"sunk costs are retrospective (past) costs that have already been incurred and cannot be recovered", says Wikipedia. However, investment in Rails can be "recovered", because it's a useful, marketable skill. Switching to something else will incur costs as well, so the benefits would need to be both high and certain to really make it a 'sunk cost fallacy', no?
It is. You're conflating several different notions. A sunk cost fallacy is the idea that because you've invested a certain amount of resources (time, in this case) in a particular approach, it would be foolish to switch because all the resources you've already expended would be "wasted."
My understanding is that sunk cost fallacies are where people consider the past when they should be only looking at the future. However, the future in his case means that he has Rails knowledge X, and has Padrino knowledge 0, so looking at the future from right now, Rails still makes sense unless Padrino is so much better that it outweighs the switching costs.
> A sunk cost fallacy is the idea that because you've invested a certain amount of resources (time, in this case) in a particular approach, it would be foolish to switch because all the resources you've already expended would be "wasted."
No, you're using the wrong word here. It isn't a sunk cost when you've invested resources (i.e. can recover value from those resources in the future), it's when you've spent (i.e. cannot recover value from the resources) resources.

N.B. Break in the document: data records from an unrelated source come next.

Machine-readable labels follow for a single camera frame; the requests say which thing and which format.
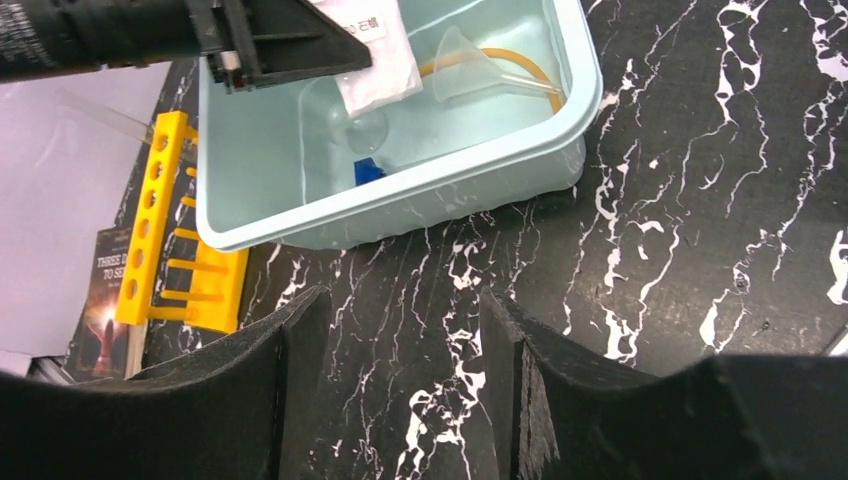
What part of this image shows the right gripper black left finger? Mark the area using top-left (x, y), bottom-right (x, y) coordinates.
top-left (1, 286), bottom-right (332, 479)

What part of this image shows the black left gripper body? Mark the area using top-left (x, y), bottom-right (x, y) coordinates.
top-left (1, 0), bottom-right (200, 83)

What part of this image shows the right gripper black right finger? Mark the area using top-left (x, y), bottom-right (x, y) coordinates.
top-left (479, 289), bottom-right (847, 479)

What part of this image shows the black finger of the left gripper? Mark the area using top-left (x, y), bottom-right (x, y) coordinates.
top-left (186, 0), bottom-right (373, 92)

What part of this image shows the clear glass beaker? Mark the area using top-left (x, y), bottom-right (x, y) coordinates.
top-left (327, 106), bottom-right (389, 156)

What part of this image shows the white paper packet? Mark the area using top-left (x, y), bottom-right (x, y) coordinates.
top-left (313, 0), bottom-right (423, 118)

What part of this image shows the blue cylinder base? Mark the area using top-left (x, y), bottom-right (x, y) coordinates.
top-left (353, 157), bottom-right (387, 186)

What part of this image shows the clear plastic funnel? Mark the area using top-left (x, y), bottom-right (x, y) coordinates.
top-left (421, 26), bottom-right (563, 103)

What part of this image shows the tan rubber tube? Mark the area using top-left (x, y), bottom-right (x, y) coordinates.
top-left (418, 45), bottom-right (566, 113)

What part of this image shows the white plastic lid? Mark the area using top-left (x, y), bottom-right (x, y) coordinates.
top-left (823, 327), bottom-right (848, 357)

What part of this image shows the yellow test tube rack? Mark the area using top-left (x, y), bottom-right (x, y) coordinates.
top-left (114, 111), bottom-right (249, 334)

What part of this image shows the dark picture book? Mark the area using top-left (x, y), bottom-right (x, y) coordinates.
top-left (64, 227), bottom-right (146, 383)

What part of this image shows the teal plastic bin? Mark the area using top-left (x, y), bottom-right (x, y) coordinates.
top-left (196, 1), bottom-right (603, 251)

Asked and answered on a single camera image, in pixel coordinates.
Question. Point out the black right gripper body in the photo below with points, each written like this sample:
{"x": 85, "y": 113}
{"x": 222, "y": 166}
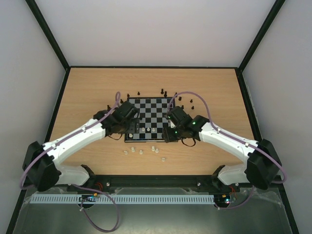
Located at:
{"x": 167, "y": 134}

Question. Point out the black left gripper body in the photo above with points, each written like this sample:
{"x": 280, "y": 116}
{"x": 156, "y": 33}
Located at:
{"x": 126, "y": 129}

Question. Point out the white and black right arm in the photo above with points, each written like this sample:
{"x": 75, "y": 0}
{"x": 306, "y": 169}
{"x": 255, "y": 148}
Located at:
{"x": 259, "y": 165}

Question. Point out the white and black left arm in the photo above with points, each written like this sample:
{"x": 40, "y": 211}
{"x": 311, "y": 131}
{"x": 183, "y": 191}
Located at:
{"x": 44, "y": 163}

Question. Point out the black and silver chessboard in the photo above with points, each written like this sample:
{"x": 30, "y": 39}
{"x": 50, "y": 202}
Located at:
{"x": 153, "y": 110}

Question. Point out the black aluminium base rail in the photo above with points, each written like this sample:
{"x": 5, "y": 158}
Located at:
{"x": 201, "y": 183}

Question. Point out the black enclosure frame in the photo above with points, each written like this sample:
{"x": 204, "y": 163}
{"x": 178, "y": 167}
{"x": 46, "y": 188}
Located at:
{"x": 157, "y": 71}

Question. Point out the light blue slotted cable duct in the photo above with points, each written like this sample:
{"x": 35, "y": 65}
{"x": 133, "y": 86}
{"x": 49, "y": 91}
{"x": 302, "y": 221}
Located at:
{"x": 122, "y": 199}

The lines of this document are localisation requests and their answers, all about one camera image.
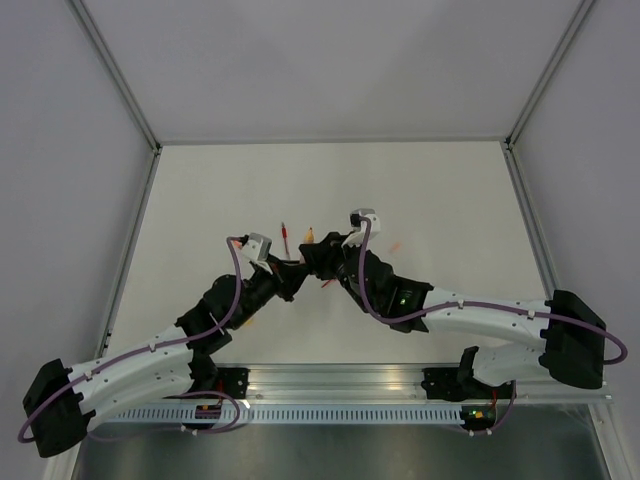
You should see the white slotted cable duct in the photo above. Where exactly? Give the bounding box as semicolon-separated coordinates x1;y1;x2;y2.
110;403;464;425

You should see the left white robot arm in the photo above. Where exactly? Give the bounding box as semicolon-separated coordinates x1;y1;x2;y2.
18;258;309;458

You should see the right aluminium frame post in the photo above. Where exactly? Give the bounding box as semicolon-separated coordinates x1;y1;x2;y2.
503;0;598;151

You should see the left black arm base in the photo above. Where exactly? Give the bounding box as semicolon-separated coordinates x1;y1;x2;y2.
188;353;250;399

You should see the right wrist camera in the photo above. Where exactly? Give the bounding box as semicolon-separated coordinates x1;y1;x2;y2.
342;208;381;247

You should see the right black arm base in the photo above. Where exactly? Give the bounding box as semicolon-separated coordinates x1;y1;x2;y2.
421;346;514;402

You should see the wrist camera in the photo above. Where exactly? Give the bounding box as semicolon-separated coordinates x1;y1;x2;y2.
342;208;381;247
240;233;272;263

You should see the left aluminium frame post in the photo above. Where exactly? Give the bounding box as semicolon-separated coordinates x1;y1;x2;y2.
65;0;162;154

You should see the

The knowledge gained from learning Rails is obviously recoverable, and can be directly applied to future work. Throwing that away is not a sunk cost issue.
I stand corrected then. In my defense, however, I was talking about the time invested being a sunk cost, as the time is not recoverable -- and that's what the person I was responding to mentioned. The time.
"sunk costs are retrospective (past) costs that have already been incurred and cannot be recovered", says Wikipedia. However, investment in Rails can be "recovered", because it's a useful, marketable skill. Switching to something else will incur costs as well, so the benefits would need to be both high and certain to really make it a 'sunk cost fallacy', no?